Black women are positioned as heroes who come in to save other women from the crisis, but the conditions for crisis remain.
In 2022, we saw the fall of Roe v. Wade, the landmark 1973 U.S. Supreme Court decision in which the Court ruled that the Constitution of the United States conferred the right to have an abortion. The concept of reproductive justice, however, wasn't coined until 1994, in response to the antiblack policy decisions from the Clinton Administration that worked against protections put in place by the Court's ruling.
On January 22, 1994, 12 Black women gathered in a hotel room to discuss health disparities in the Black community. The definition and pillars of reproductive justice emerged from an informal Black Women's Caucus: "the human right to maintain personal bodily autonomy, have children, not have children, and parent the children we have in safe and sustainable communities."
The reproductive justice movement, in my eyes, is the clearest example of Joy James's Captive Maternal theory. Our bodies, labor, and, most importantly, caretaking are used to sustain the state in many ways. When Black women started gaining media attention and visibility for maternal and infant mortality rates, media messages about Black doulas saving the day followed. The response to our deaths in these hospitals became, "get a doula, get a midwife."
Black women are positioned as heroes who come in to save other women from the crisis, but the conditions for crisis remain; the states concede nothing, another marketplace predicated on Black death opens, and subjugation opens wider.

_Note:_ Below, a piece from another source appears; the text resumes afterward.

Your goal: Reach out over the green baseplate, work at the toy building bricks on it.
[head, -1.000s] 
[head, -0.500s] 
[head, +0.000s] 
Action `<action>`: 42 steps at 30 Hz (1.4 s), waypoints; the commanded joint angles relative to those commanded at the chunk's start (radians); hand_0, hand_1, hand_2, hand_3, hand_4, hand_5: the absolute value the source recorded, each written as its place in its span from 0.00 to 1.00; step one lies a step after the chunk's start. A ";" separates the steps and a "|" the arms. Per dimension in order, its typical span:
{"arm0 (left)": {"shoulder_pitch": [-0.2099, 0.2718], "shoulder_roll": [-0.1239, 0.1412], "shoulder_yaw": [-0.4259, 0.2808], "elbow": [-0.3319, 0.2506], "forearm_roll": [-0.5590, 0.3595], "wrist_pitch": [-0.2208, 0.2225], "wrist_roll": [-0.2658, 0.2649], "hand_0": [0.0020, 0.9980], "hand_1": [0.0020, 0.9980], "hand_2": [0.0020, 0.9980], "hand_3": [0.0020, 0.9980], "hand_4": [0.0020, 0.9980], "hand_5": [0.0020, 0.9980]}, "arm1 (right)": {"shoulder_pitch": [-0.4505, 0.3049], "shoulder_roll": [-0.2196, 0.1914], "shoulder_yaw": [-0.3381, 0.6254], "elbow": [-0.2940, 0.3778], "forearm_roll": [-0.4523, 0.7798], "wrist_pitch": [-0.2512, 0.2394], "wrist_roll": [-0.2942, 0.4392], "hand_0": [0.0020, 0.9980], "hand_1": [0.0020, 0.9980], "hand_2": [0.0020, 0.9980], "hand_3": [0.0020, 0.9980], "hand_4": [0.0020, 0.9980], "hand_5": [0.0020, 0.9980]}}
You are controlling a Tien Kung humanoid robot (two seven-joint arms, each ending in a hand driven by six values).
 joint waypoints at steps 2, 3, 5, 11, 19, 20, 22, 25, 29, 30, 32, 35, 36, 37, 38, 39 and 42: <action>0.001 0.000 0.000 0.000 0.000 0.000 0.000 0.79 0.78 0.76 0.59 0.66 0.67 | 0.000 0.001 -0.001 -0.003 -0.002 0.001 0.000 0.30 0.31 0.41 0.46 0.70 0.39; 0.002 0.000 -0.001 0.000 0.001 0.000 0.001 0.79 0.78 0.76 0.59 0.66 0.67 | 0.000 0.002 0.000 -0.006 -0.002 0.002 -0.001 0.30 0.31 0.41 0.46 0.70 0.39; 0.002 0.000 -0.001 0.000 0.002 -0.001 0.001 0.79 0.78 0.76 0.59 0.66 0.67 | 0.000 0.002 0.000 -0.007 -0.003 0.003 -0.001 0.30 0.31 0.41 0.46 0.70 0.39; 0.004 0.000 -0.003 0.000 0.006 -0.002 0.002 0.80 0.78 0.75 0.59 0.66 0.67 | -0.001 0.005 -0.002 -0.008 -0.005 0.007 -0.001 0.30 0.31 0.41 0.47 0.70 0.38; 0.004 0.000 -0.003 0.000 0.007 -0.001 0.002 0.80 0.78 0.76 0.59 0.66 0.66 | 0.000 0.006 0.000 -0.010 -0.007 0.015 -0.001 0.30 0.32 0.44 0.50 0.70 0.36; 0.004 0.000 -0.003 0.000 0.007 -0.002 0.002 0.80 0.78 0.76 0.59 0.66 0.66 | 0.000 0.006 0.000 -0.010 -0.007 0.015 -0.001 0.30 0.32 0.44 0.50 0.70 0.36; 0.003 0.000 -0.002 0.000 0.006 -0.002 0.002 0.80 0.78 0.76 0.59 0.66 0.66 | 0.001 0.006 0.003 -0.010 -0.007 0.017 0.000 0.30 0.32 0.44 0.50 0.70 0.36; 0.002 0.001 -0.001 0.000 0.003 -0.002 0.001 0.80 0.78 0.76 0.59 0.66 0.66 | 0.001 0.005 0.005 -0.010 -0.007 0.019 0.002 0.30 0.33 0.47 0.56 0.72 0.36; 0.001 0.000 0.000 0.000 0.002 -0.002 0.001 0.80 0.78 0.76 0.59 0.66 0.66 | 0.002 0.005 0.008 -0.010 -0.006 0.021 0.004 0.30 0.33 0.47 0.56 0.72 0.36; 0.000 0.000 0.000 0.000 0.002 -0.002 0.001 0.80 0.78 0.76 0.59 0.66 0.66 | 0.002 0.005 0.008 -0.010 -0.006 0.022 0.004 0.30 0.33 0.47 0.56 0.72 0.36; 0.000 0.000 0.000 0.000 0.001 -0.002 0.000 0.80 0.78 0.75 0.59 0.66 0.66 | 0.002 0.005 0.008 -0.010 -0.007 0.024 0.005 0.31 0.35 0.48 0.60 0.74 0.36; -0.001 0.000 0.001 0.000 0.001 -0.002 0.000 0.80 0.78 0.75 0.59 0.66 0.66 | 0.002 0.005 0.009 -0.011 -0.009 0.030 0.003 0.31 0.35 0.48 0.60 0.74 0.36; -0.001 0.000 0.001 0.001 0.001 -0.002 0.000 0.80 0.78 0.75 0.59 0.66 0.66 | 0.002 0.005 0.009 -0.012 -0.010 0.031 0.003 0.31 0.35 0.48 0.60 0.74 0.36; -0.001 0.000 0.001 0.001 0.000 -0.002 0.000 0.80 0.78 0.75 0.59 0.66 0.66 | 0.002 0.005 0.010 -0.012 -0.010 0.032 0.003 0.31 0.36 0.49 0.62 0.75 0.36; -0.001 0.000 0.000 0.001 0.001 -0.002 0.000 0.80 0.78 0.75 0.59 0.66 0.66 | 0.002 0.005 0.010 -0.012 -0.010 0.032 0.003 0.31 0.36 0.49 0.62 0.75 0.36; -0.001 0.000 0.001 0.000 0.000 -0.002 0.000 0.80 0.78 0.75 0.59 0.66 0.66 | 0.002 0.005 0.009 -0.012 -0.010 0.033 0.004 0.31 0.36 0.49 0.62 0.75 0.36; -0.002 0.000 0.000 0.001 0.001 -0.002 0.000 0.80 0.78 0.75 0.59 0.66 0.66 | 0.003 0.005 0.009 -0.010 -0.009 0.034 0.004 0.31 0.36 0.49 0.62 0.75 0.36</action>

The attack on abortion "rights" is patriarchal violence/warfare. We are at war.
In Birthing Black Mothers (2021), Jennifer Nash argues that Black mothers are being "refigured not as pathological but as living in crisis." She states that what unites Black mothers is "non-care," a term critical to my project on care ethics. During our Captive Maternal Roundtable (2022), Joy James speaks about going to a reproductive justice talk and hearing the story of a woman who endured non-care from a hospital and lost two babies. In that story, James calls the hospital a "slaughterhouse." This description is significant to me because much of my project—as a Black feminist, abolitionist, and reproductive justice organizer—extends an analysis around slavery, carcerality, death-dealing, and the abolition of the hospital. The hospital is another plantation site.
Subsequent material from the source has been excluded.